Obama weighs new rules for banks
Federal Reserve would play key roles in overseeing systemwide risk, while FDIC would gain power to tackle troubled bank holding companies.
WASHINGTON (Reuters) -- The Obama administration is weighing a plan that would put the Federal Reserve in charge of monitoring systemic risk and give the Federal Deposit Insurance Corp. authority to unwind insolvent bank holding companies, sources familiar with the proposal said on Wednesday.
The idea, which is being circulated to U.S. lawmakers as they embark upon an overhaul of financial regulation, could be announced soon after June 8, the two sources said. They spoke on condition of anonymity because the plan has not been widely shared and cautioned that the plan is not final.
Treasury Secretary Tim Geithner has said the administration will come out with a comprehensive proposal in mid-June. June 8 is the Monday after President Barack Obama returns from a trip to Saudi Arabia, Egypt, Germany and France.
White House spokeswoman Jen Psaki said no final decision had been made about the shape of the regulatory proposal.
"Officials at the White House and the Treasury department are continuing work with Congress on the final phases of a proposal, but there is no final proposal in place and any announcement will not be for a couple of weeks," she said.
The sources said the administration is mulling a consumer protection agency to supervise financial products, such as credit cards and mortgage-related products. Securities would not fall under the consumer supervisor's jurisdiction.

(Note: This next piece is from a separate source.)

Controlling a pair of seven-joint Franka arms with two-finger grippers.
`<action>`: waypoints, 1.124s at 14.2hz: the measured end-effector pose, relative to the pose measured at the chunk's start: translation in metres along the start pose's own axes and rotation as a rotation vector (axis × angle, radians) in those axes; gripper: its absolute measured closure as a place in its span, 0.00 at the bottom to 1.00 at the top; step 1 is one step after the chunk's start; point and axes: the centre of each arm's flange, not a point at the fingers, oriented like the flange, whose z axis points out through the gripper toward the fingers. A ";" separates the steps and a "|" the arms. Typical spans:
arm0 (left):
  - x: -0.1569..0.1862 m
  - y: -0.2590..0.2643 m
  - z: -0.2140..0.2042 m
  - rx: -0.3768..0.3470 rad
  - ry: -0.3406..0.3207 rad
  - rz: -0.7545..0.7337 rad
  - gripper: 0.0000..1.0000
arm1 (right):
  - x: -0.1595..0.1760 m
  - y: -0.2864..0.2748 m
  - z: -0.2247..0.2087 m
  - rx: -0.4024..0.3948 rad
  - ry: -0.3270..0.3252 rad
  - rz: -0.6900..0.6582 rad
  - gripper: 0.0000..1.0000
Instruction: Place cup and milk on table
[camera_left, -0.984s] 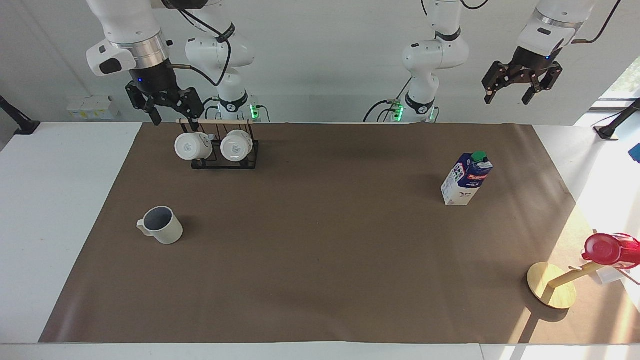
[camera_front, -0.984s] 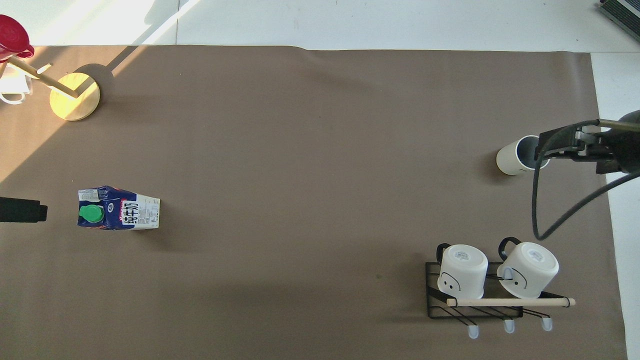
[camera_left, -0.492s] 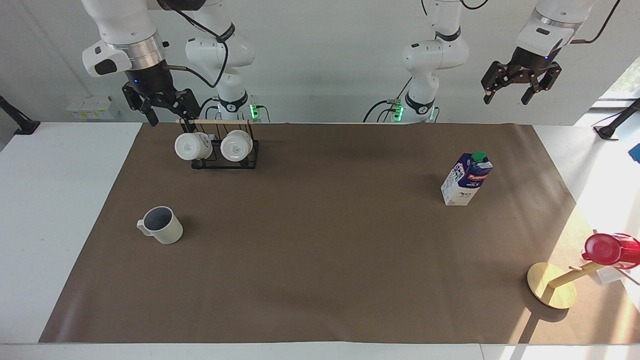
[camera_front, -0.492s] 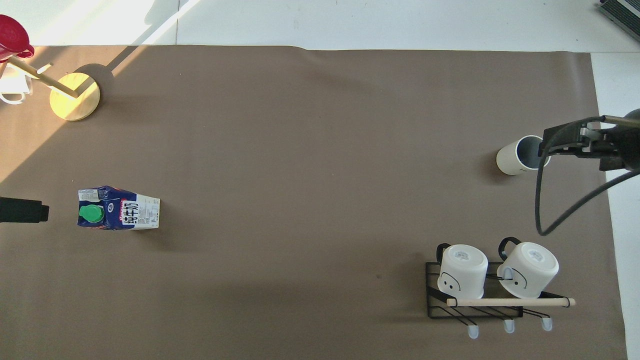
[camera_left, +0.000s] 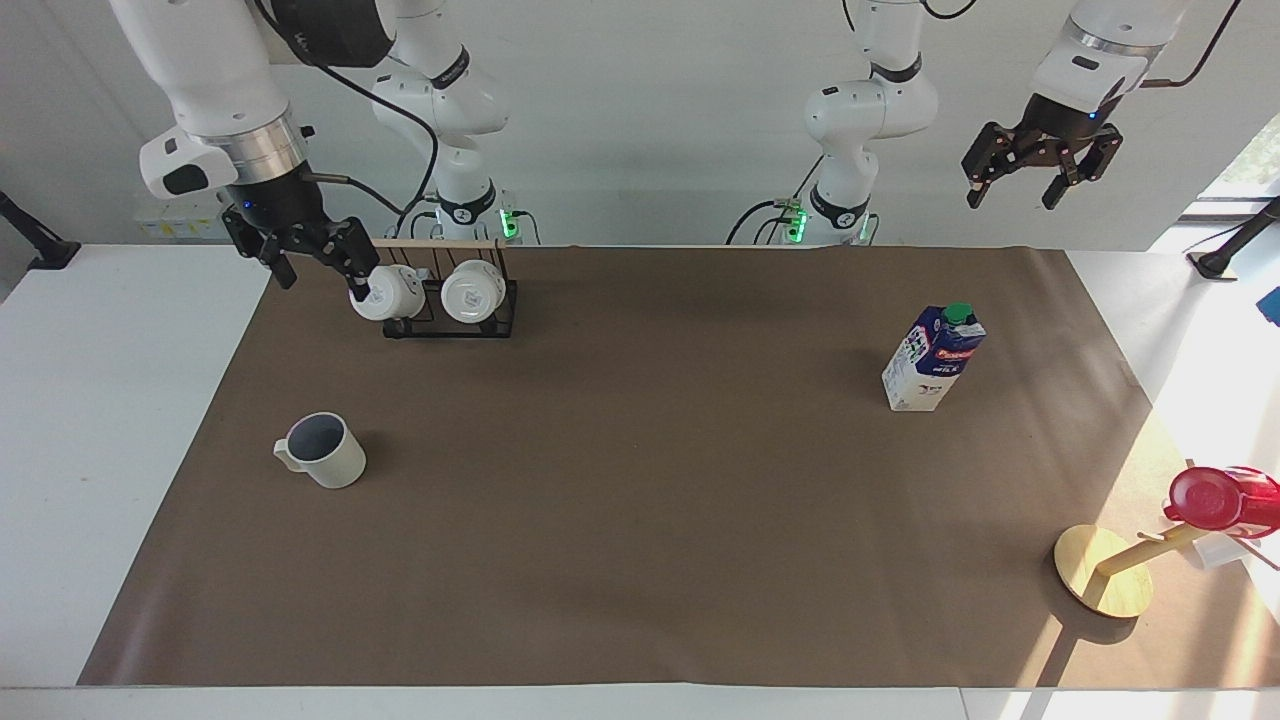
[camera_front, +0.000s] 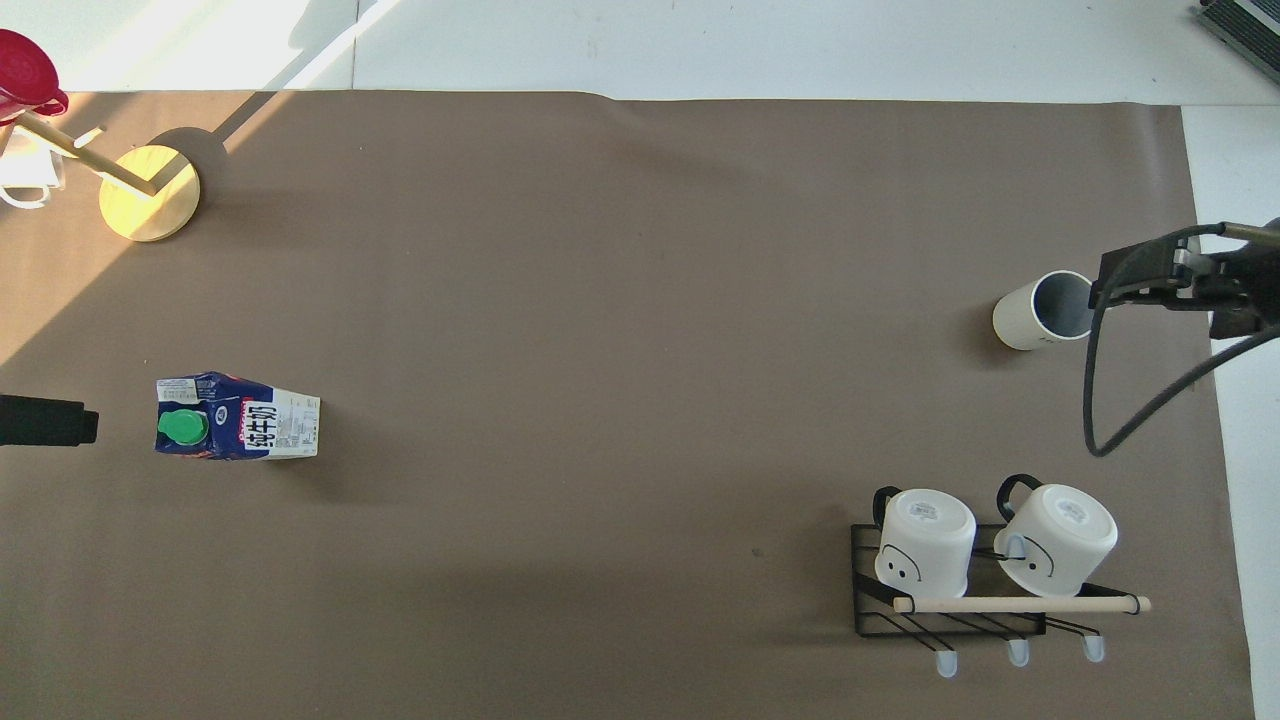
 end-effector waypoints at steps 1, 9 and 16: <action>0.000 0.000 0.000 0.000 0.000 0.000 0.00 | 0.010 0.004 0.014 0.001 0.004 -0.011 0.00; 0.001 0.001 0.021 -0.002 -0.040 0.004 0.00 | 0.043 0.048 0.144 -0.005 -0.023 -0.073 0.00; 0.012 -0.003 0.100 -0.002 -0.038 0.022 0.00 | 0.018 0.047 0.222 -0.004 -0.049 -0.136 0.00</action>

The revamp could also create an agency in charge of investor protection and market integrity, which would likely be a merged Securities and Exchange Commission and Commodity Futures Trading Commission.
Such a move would stop short of trying to eliminate either the SEC, which regulates securities, or the CFTC, which oversees commodity futures, one of the sources said. The new investor protection agency would oversee all investment products, the source said.
The administration will also try to stop banks from shopping for their regulator by creating a new, single government agency to be the hands-on regulator for most banks and insurers, the sources said.
Many financial institutions can currently choose between four bank regulators, creating the opportunity for regulatory arbitrage. The plan being considered would have the new agency be the primary supervisor of state and federally chartered depository institutions, bank holding companies and insurers, according to the sources.
It was not immediately clear what such a plan would mean for the current primary regulators of banks.
Some policymakers have suggested merging the Office of the Comptroller of the Currency, which regulates the nation's largest banks, and the Office of Thrift Supervision, which regulates many mortgage-related financial firms.
The administration is also considering a financial regulatory advisory council, which would include the heads of major financial regulators. This would be similar to the President's Working Group on Financial Markets, which is chaired by the Treasury secretary and composed of the chairmen of agencies like the SEC, the Fed and the CFTC.
"It is important to modernize the system to prevent the financial crisis from happening again," said Scott Talbott, a senior vice president with the Financial Services Roundtable, which represents the largest financial services companies.
The Obama administration has said it wants financial regulatory reform legislation passed by the end of the year. But any overhaul faces difficult turf battles among the agencies who could be stripped of responsibilities and among the congressional committees that oversee the agencies.